How Do Stars Gain Their Mass? A JCMT/SCUBA-2 Transient Survey of Protostars in Nearby Star-forming Regions

2017 
Most protostars have luminosities that are fainter than expected from steady accretion over the protostellar lifetime. The solution to this problem may lie in episodic mass accretion—prolonged periods of very low accretion punctuated by short bursts of rapid accretion. However, the timescale and amplitude for variability at the protostellar phase is almost entirely unconstrained.
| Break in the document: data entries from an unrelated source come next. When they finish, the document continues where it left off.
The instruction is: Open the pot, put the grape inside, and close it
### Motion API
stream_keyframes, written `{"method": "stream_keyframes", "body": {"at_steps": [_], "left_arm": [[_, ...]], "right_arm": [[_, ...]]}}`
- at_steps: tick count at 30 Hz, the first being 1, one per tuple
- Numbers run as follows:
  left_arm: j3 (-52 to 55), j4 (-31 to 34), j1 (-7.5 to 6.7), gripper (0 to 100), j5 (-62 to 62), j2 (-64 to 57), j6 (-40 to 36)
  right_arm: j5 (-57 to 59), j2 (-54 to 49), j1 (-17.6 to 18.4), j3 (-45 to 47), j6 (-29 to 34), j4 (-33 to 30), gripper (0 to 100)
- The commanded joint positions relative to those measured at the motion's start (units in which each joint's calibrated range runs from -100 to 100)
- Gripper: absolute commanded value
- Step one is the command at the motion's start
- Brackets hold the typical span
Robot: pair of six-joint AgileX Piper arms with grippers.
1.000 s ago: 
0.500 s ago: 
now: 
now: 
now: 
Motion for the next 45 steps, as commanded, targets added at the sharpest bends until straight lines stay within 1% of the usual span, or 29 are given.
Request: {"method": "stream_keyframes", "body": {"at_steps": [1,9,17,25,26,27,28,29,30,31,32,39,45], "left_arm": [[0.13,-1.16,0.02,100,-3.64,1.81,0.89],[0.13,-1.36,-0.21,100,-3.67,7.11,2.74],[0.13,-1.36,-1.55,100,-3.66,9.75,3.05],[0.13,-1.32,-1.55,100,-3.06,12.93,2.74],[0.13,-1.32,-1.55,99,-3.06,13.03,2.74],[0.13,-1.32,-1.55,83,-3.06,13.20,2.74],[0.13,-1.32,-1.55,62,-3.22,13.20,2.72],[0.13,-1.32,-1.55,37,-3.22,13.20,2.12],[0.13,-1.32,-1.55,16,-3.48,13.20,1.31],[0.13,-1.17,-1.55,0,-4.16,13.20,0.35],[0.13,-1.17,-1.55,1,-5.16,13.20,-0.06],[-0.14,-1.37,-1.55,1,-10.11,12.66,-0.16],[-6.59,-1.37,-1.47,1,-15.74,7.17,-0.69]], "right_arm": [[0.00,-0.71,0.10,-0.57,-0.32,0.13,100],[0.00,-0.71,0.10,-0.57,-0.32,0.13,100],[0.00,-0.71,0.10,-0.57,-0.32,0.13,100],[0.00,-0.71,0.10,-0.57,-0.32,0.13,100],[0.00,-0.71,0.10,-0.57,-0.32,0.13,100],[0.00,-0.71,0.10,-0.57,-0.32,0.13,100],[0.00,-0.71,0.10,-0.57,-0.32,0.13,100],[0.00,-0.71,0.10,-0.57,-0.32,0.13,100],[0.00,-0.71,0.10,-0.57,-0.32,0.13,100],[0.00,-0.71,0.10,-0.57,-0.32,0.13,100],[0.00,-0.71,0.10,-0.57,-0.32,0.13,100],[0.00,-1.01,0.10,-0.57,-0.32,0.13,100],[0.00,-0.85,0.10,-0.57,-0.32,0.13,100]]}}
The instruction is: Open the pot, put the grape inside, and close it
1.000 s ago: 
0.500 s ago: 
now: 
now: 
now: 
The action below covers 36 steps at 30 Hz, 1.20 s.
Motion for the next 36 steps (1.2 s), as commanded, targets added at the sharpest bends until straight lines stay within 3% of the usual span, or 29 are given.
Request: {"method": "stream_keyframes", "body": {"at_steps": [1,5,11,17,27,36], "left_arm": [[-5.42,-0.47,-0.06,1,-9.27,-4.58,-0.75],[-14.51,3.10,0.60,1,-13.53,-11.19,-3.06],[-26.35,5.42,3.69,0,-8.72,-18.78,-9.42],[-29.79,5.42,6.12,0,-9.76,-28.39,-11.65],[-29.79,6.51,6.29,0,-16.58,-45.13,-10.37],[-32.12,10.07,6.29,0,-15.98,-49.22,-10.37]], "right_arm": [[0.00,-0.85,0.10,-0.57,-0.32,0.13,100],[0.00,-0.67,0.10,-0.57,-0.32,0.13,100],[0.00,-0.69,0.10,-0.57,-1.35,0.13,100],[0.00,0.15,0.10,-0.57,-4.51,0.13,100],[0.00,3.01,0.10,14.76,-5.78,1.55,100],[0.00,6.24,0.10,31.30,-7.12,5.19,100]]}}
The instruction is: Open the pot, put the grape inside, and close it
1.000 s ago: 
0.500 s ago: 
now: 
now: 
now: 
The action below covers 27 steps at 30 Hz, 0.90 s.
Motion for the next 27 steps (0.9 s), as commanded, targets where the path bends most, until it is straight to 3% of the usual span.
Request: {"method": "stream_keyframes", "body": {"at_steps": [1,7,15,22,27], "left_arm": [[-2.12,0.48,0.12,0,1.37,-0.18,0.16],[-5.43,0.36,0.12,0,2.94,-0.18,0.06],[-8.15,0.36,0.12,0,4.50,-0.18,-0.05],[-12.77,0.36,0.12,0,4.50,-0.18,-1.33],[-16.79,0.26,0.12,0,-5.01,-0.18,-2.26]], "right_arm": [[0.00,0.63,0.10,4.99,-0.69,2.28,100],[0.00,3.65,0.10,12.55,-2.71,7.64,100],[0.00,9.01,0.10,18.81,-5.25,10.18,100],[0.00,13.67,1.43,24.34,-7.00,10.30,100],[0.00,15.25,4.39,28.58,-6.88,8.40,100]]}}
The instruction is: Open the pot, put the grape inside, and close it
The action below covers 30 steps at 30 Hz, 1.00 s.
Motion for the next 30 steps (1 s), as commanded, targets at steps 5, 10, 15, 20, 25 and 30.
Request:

In A James Clerk Maxwell Telescope/SCUBA-2 Transient Survey of Protostars in Nearby Star-forming Regions, we are monitoring monthly with SCUBA-2 the submillimeter emission in eight fields within nearby (<500 pc) star-forming regions to measure the accretion variability of protostars. The total survey area of ~1.6 deg^2 includes ~105 peaks with peaks brighter than 0.5 Jy/beam (43 associated with embedded protostars or disks) and 237 peaks of 0.125–0.5 Jy/beam (50 with embedded protostars or disks). Each field has enough bright peaks for flux calibration relative to other peaks in the same field, which improves upon the nominal flux calibration uncertainties of submillimeter observations to reach a precision of ~2%–3% rms, and also provides quantified confidence in any measured variability. The timescales and amplitudes of any submillimeter variation will then be converted into variations in accretion rate and subsequently used to infer the physical causes of the variability. This survey is the first dedicated survey for submillimeter variability and complements other transient surveys at optical and near-IR wavelengths, which are not sensitive to accretion variability of deeply embedded protostars.